Exercise goal: Among the entries below, copy only the span from the line containing "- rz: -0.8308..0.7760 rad" through the line containing "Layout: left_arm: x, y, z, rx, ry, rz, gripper". Do so exactly, and skip the pictures.

Input material:
+ + +

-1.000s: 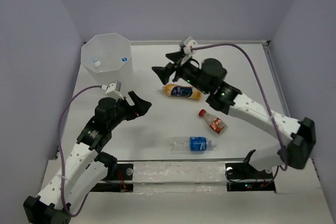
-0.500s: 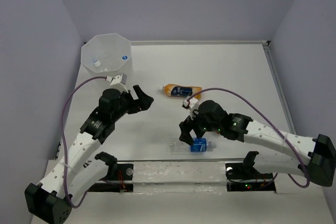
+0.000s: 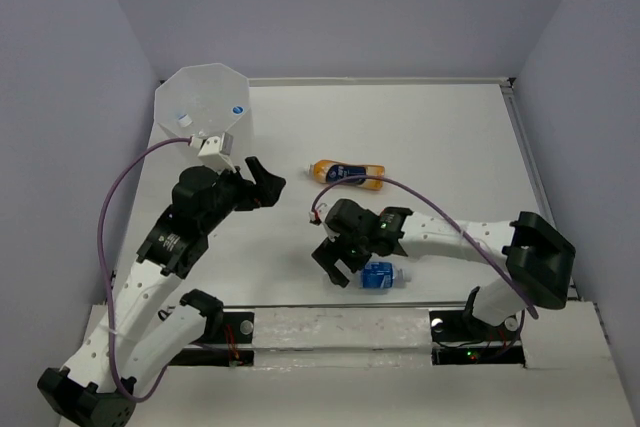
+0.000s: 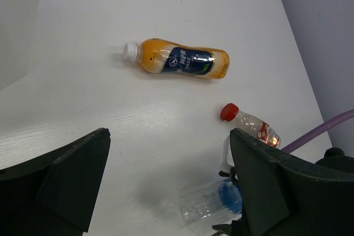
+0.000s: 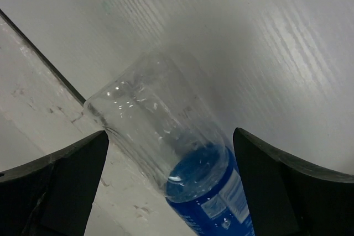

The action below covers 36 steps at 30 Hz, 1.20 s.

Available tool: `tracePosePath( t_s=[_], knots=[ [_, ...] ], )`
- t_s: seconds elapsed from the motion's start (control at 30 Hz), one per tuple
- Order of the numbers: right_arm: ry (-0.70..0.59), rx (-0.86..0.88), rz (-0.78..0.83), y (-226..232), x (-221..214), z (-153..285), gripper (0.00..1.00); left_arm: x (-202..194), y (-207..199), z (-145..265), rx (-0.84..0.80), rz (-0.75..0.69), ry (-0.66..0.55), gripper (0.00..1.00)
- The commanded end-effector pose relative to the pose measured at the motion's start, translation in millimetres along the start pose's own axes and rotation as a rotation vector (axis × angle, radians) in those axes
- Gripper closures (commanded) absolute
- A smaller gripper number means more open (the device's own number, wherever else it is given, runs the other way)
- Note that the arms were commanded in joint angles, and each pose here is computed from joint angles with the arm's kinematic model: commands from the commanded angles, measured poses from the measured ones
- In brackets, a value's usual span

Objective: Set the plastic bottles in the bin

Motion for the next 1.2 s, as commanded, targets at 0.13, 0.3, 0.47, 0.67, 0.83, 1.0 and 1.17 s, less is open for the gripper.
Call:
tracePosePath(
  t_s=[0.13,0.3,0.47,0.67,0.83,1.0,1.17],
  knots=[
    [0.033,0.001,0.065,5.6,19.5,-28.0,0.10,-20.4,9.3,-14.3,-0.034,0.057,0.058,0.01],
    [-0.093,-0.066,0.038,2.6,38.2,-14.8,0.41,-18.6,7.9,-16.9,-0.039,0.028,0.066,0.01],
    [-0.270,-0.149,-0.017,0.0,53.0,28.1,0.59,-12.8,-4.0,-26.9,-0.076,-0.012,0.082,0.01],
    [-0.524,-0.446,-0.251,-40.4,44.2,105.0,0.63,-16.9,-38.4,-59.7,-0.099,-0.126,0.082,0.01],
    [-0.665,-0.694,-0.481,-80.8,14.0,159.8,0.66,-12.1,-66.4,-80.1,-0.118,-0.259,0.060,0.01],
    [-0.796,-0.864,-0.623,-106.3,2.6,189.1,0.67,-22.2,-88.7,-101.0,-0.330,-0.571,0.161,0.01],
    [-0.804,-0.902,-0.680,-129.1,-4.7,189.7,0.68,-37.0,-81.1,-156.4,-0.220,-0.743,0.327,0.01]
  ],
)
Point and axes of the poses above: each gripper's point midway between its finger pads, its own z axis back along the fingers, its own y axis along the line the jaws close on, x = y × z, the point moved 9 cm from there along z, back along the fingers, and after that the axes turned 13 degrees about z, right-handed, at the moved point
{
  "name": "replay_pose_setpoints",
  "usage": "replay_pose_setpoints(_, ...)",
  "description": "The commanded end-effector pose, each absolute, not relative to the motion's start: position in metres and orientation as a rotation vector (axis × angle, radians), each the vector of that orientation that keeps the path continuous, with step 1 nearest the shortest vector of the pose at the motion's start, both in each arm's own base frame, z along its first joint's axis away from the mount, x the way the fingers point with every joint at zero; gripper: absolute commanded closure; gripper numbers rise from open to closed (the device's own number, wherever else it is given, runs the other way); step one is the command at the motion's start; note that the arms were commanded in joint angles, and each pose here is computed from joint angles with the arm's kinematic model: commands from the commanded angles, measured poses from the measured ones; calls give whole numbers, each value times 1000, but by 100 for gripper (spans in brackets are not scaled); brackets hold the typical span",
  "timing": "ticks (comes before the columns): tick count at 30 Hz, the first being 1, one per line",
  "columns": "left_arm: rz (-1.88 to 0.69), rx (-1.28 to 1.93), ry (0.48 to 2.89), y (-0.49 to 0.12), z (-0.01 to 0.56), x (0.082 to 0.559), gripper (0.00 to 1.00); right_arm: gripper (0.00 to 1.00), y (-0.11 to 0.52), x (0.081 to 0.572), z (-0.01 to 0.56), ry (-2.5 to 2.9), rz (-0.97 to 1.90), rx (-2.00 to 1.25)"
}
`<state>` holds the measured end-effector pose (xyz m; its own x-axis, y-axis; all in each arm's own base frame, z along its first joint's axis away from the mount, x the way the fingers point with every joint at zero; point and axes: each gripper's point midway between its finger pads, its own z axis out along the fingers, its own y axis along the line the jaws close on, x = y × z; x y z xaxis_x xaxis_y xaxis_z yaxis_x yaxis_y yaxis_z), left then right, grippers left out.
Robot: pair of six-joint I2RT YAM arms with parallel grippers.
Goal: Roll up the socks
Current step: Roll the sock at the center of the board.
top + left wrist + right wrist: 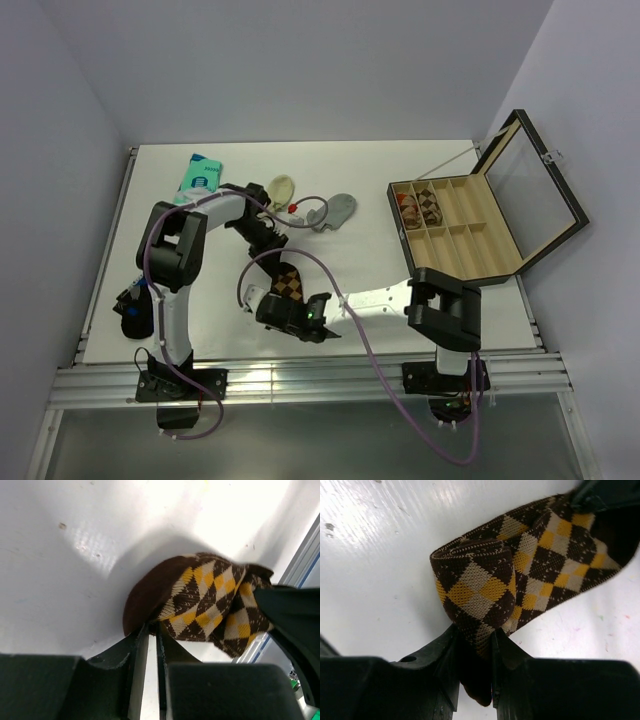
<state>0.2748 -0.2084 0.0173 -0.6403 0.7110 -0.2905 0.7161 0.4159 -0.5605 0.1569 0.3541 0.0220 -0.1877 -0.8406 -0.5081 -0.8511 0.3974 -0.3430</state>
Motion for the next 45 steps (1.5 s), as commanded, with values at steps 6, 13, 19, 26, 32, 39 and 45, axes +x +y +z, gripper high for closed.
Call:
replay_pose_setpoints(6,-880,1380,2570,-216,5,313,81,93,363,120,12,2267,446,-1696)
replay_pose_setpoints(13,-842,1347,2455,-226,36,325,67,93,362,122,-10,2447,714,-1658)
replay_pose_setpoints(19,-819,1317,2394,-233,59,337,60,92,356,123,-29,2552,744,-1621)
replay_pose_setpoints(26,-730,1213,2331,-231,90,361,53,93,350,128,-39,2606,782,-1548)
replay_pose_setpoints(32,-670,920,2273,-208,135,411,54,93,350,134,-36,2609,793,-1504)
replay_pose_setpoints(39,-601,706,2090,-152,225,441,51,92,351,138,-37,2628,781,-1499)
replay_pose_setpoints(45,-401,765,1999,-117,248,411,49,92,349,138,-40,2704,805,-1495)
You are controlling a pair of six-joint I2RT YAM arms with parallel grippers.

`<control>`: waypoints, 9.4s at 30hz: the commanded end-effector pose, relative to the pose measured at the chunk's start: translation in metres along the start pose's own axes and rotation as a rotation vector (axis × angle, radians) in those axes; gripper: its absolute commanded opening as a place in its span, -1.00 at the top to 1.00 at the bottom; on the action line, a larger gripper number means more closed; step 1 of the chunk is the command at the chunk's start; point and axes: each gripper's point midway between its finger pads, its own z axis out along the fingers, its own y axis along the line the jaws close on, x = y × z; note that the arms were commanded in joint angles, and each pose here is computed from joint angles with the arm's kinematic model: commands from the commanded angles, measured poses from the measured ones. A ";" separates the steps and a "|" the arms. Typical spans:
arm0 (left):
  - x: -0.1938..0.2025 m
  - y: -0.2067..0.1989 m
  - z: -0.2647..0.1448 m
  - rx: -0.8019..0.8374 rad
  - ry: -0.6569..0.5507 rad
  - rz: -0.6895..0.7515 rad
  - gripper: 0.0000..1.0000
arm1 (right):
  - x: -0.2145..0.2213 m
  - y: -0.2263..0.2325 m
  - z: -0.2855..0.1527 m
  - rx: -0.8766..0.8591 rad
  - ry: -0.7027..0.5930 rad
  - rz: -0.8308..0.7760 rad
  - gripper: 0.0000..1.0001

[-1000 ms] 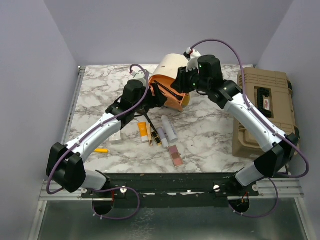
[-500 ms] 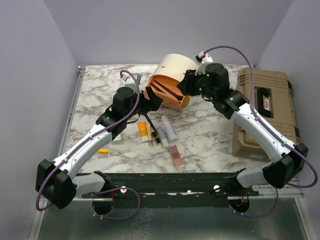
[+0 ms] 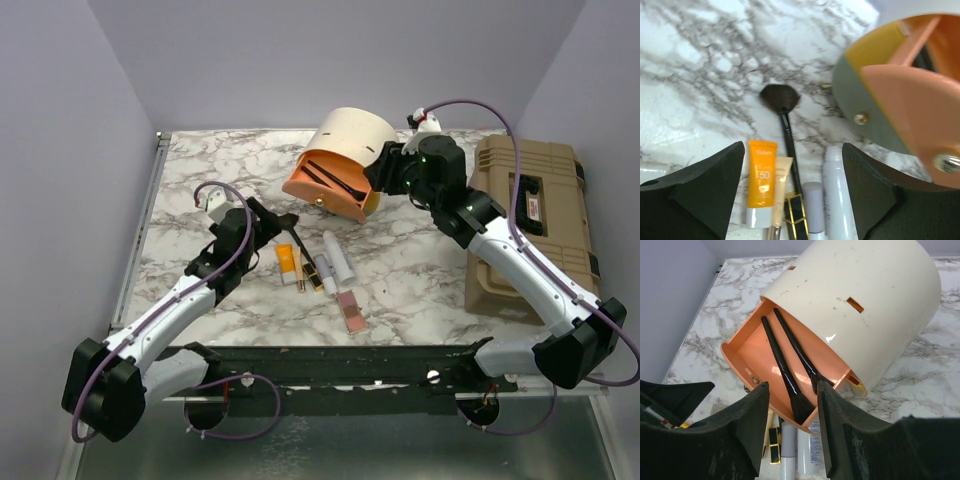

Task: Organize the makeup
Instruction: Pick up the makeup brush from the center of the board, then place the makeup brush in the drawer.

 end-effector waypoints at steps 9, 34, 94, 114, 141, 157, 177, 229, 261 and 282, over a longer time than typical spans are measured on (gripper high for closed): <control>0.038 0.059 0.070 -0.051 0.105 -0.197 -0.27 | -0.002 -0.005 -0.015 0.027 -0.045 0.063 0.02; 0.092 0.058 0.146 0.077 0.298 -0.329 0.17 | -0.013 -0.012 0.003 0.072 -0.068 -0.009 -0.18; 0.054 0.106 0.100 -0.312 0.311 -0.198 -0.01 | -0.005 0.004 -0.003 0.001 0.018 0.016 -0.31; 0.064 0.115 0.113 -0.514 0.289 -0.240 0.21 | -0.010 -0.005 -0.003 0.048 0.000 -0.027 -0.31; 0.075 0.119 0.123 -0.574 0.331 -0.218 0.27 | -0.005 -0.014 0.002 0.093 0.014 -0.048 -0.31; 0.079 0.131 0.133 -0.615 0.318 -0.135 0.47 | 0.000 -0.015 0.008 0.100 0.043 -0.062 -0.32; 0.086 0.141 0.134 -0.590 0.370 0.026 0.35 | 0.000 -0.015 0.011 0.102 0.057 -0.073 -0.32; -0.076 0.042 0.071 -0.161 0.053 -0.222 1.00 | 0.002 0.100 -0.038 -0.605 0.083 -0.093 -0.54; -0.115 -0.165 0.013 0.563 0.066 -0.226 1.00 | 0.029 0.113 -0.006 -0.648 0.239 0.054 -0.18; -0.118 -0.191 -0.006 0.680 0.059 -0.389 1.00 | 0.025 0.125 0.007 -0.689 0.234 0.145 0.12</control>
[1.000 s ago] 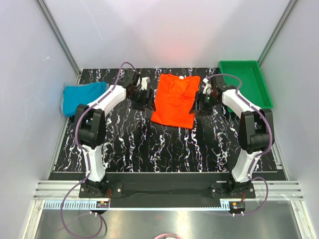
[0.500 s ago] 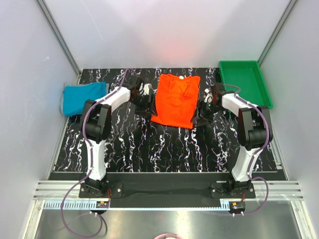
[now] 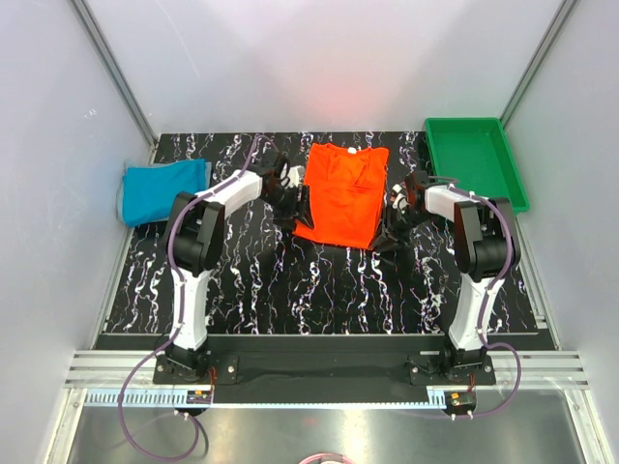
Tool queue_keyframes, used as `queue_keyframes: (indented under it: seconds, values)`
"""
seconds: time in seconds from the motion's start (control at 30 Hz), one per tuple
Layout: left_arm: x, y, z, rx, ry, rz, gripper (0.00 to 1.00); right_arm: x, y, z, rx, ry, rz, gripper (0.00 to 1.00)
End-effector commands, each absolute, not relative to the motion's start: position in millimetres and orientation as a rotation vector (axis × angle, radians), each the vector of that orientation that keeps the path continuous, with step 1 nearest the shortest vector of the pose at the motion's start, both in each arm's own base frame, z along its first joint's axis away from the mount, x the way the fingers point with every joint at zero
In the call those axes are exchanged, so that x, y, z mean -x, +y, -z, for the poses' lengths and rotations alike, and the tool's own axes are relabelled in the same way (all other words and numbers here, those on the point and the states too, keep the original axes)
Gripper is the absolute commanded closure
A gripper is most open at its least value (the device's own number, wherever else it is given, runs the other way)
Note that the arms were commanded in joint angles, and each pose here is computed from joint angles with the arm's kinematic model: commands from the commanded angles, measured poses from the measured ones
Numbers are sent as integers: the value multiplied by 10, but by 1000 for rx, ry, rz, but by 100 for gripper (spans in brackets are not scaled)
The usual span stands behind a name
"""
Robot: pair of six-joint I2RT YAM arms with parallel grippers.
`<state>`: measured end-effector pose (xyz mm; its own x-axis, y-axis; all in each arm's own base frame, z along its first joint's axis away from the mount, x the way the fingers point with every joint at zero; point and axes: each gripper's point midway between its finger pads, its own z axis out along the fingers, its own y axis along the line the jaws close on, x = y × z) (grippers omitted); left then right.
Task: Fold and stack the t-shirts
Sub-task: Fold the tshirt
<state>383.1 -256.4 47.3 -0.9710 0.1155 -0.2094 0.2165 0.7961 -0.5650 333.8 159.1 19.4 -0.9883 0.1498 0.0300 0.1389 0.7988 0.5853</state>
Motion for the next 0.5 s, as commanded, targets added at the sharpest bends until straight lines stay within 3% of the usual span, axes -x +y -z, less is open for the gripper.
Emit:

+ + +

Response:
  - rz: -0.8308..0.7760 rad
  - gripper: 0.0000..1.0001

[-1000 ms] 
[-500 ms] 
[+0 ms] 

Task: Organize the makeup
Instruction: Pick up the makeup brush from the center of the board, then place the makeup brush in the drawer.

 end-effector waypoints at steps 9, 34, 94, 114, 141, 157, 177, 229, 261 and 282, over a longer time than typical spans are measured on (gripper high for closed): <control>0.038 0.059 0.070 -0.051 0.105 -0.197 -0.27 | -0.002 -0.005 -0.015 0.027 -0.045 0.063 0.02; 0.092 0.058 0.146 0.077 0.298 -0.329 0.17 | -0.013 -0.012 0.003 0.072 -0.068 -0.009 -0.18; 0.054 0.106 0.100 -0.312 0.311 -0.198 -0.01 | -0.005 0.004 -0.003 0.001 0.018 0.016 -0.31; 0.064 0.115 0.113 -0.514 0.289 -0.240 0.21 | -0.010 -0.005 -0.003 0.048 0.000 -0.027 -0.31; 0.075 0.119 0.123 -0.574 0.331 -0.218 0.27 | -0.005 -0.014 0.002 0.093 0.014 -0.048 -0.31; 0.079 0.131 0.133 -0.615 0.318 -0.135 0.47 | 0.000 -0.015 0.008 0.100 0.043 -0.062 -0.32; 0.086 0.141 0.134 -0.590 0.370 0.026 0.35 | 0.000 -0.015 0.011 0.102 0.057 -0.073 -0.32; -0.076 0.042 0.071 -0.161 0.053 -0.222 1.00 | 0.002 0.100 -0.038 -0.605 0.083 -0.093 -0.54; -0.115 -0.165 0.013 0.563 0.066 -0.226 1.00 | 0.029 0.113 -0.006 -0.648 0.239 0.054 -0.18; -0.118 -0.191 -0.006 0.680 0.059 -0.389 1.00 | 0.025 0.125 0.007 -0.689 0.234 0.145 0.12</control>
[1.000 s ago] 
[0.500 s ago] 
[now] 
Tool queue_keyframes, used as `queue_keyframes: (indented under it: seconds, values)`
"""
seconds: time in seconds from the motion's start (control at 30 Hz), one per tuple
Layout: left_arm: x, y, z, rx, ry, rz, gripper (0.00 to 1.00); right_arm: x, y, z, rx, ry, rz, gripper (0.00 to 1.00)

This answer has now been given in full.